I went to the pet store to buy some specialist reptile cleaner, and they didn't have any in stock - what can I use in the meantime? I'd like to clean the glass inside and out, and all of the little hidey holes too. Thanks.


----------



## emmilllyyy (Oct 9, 2010)

i dont have a clue but you might want to order some f10 from here its very good 

Cage Disinfectants - Reptile Cleaning - Blue Lizard Reptiles - Reptile Shop


----------



## tattookev (Oct 24, 2009)

i get the local vets to order my f10 its about £6 a ltr ready to use...if i run out i use thin diluted bleach think its a bout a 10% dilution


----------



## MP reptiles (Dec 30, 2010)

i use f10 top stuff and eveybody recommended it to me


----------



## paul890 (Dec 6, 2008)

f10 is the stuff i use spray on wipe over with paper towel and your away : victory:


----------



## corny girl (Aug 30, 2009)

Can only agree with everyone above, F10 is the best stuff :no1:.


----------



## CPT BJ (Oct 30, 2010)

emmilllyyy said:


> i dont have a clue but you might want to order some f10 from here its very good
> 
> Cage Disinfectants - Reptile Cleaning - Blue Lizard Reptiles - Reptile Shop


 F10 is fantastic!
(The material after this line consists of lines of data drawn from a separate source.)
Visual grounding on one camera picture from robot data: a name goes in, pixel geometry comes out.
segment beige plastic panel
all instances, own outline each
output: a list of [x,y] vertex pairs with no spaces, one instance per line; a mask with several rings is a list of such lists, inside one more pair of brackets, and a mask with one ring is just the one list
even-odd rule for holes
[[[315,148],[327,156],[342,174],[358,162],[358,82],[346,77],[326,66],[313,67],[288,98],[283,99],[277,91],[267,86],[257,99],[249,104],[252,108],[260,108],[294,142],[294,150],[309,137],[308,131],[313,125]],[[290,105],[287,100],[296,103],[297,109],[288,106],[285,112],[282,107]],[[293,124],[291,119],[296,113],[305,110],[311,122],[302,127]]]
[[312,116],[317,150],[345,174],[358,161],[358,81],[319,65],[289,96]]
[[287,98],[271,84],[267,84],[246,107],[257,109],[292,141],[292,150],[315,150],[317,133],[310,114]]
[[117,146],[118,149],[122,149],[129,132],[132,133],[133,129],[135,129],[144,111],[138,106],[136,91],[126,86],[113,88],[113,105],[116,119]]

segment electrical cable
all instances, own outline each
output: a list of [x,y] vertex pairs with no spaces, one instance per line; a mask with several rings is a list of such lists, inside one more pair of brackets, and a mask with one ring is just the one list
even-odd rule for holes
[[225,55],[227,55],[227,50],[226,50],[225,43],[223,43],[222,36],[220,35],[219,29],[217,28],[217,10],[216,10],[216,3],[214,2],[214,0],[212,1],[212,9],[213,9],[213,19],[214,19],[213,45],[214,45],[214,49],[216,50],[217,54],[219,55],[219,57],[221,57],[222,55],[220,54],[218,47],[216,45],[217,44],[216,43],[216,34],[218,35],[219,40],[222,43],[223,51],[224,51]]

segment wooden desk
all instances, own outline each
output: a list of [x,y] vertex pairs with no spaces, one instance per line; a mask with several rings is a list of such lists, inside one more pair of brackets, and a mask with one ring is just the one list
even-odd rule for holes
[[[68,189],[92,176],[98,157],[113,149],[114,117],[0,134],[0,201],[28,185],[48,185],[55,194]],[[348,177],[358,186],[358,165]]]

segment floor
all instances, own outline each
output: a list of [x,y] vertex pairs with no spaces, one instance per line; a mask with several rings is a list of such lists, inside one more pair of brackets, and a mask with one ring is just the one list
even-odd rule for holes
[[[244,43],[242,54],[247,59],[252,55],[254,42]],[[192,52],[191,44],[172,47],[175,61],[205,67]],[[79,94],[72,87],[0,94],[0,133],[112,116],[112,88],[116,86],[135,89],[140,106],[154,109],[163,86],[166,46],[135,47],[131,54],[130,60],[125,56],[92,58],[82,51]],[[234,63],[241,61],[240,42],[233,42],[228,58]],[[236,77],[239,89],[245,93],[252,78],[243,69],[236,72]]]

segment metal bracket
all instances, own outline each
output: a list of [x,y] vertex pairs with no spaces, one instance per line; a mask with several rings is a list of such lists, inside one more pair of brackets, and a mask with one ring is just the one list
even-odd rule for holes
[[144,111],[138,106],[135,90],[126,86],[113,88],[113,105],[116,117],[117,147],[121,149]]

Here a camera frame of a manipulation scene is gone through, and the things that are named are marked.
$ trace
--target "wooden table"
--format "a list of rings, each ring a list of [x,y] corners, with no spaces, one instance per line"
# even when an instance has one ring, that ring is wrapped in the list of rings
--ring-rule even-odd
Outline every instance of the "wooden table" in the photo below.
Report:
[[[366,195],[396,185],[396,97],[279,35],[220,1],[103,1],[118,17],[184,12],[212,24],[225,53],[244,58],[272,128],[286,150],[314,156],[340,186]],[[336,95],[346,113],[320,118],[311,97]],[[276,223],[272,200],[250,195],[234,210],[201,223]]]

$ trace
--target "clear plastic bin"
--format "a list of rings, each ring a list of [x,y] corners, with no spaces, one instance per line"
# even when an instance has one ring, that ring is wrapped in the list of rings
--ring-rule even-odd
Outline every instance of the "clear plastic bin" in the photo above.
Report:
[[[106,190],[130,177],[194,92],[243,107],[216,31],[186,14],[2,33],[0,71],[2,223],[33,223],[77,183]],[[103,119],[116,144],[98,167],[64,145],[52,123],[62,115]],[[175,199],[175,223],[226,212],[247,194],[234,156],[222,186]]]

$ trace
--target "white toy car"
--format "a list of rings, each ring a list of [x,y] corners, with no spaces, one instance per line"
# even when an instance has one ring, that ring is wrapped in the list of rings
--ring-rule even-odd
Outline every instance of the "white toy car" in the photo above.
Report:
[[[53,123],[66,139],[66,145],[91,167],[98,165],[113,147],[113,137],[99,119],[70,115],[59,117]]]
We use it instore and i use it with my animals at home!


----------



## joemorgz (Oct 29, 2009)

dont want to sound like an idiot but what is f10 lol:blush:


----------



## CPT BJ (Oct 30, 2010)

joemorgz said:


> dont want to sound like an idiot but what is f10 lol:blush:


 Its a reptile Safe disinfectant.


----------



## nsn89 (Jun 11, 2011)

Ohhh i use Beaphar i think...Is that stuff crap? Should i be using f10 instead?

Nav x


----------



## CPT BJ (Oct 30, 2010)

nsn89 said:


> Ohhh i use Beaphar i think...Is that stuff crap? Should i be using f10 instead?
> 
> Nav x


 Im not aware of what that product does but F10 is completly reptile safe and kills bugs and germs which can affect reptiles.


----------



## jools (Apr 4, 2009)

OP - if you are just wanting to clean the glass then you can use diluted vinegar and then rise well, until you can get some proper cleaner. It is good for getting water marks off. For general cleaning I use Ark cleanse, then for extra disinfection I also use F10.


----------